Hearing loss, for example, can make communication challenging and can take the pleasure out of activities like dining out or going to the movies, cutting off important avenues of social stimulation “Two-thirds of older adults have age-related hearing loss,” says Alison Huang, PhD ’22, MPH ’14, a senior research associate in Epidemiology. A 2024 study by Huang and colleagues found that loss of hearing is associated with a 28% greater risk of social isolation over time.
Cudjoe points out that other factors can further exacerbate this problem. “I’m particularly interested in how poverty influences social connections, and how this burden potentially is different than for people who are higher income,” he says.
Both loneliness (the subjective feeling of being isolated) and social isolation (the objective lack of social contact) can have negative impacts on health and longevity. Some effects are indirect, arising from reduced access to or utilization of health care services by isolated individuals.
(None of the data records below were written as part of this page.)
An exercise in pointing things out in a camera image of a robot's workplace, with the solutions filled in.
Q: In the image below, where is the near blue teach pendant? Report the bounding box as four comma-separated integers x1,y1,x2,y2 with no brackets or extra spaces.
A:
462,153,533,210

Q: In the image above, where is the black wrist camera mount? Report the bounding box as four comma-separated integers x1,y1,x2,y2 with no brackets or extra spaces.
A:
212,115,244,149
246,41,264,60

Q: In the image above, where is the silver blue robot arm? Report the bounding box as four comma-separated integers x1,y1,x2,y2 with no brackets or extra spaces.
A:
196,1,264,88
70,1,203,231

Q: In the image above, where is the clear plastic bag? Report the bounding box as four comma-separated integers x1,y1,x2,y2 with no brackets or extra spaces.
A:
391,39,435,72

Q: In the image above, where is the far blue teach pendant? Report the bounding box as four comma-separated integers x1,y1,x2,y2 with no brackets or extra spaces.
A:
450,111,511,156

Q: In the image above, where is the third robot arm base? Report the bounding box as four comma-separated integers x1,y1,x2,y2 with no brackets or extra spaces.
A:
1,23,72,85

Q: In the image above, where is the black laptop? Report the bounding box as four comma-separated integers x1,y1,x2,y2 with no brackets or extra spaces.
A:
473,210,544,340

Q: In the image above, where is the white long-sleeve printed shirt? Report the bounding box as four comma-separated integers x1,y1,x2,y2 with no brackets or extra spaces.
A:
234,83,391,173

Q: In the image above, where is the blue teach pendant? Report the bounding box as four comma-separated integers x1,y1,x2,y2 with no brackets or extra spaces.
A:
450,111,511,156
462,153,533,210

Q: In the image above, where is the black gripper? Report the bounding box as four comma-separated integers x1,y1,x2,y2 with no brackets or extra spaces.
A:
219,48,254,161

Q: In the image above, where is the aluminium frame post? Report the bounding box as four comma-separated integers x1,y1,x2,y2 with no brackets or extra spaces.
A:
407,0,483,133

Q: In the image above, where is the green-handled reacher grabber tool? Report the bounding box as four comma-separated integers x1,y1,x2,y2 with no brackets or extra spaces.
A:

“Someone who is socially isolated, you could envision might have more difficulty keeping their prescriptions refilled all the time, or more difficulty accessing the health care system if they’re dependent on others for transportation,” says Cynthia Boyd, MD, MPH, director of the Division of Geriatric Medicine and Gerontology at the School of Medicine and professor in Health Policy and Management and Epidemiology.
In a 2018 study, Boyd, Cudjoe, and others examined the impact of self-reported loneliness on the long-term health of more than 2,000 patients who had previously been hospitalized for heart failure. The study found that people experiencing high levels of loneliness were at more than three-fold greater risk of death and 68% greater risk of hospitalization over the course of a year than those with low levels of loneliness.
Mental health is also a casualty, and isolation can heighten the risk of depression, anxiety, and cognitive decline. In a 2022 study of dementia, Cudjoe and colleagues tracked more than 5,000 elderly Americans over the course of nine years, and found that those experiencing objectively measured social isolation faced a nearly 30% greater risk of developing dementia during this span. Boyd sees a potential vicious circle here. “Having cognitive impairment may then make it harder for you to maintain connections or get feedback from things that might keep you from feeling lonely,” she says. This could in turn further exacerbate the progression of cognitive decline.
Creating effective interventions for loneliness and isolation remains a challenge, but there may be greater opportunities to intervene when isolation is directly tied to some form of disability.
For example, Huang says that relatively few hearing-impaired adults—between 10% and 20%—use hearing aids, but a clearer demonstration between auditory function and mental health may help motivate people to seek treatment. “I think it’s an interesting way of thinking about isolation interventions,” says Huang, who is now in the midst of a clinical trial to assess whether treatments for hearing-impairment help preserve cognitive health in older adults. She also points out that the design of more accommodating environments—for example, restaurants and cafes with walls that dampen noise rather than echoing and amplifying it—might offer more welcoming environments for hearing-impaired people to socialize.
Another potential strategy involves “social prescriptions,” in which clinicians match people with group activities or help them coordinate opportunities for regular interaction with other people, either in-person or virtually via platforms like Zoom. But there are limited data demonstrating benefits from such social prescriptions, and their implementation requires careful evaluation of why a given individual feels isolated and what kinds of treatments are accessible and enjoyable to them. “We really have to have a comprehensive and holistic approach,” says Boyd.
Cudjoe agrees, and believes it is important to not approach isolation and loneliness as monolithic problems in the elderly community, but instead to work with individuals to identify and meet their needs. In his view, this includes educating both clinicians and the general public about the importance of connection, and designing environments where patients can readily obtain the level of social connection that they need and want in their lives. “We shouldn’t have a paternal or authoritarian kind of approach to this, but support people in the goals that they have,” says Cudjoe.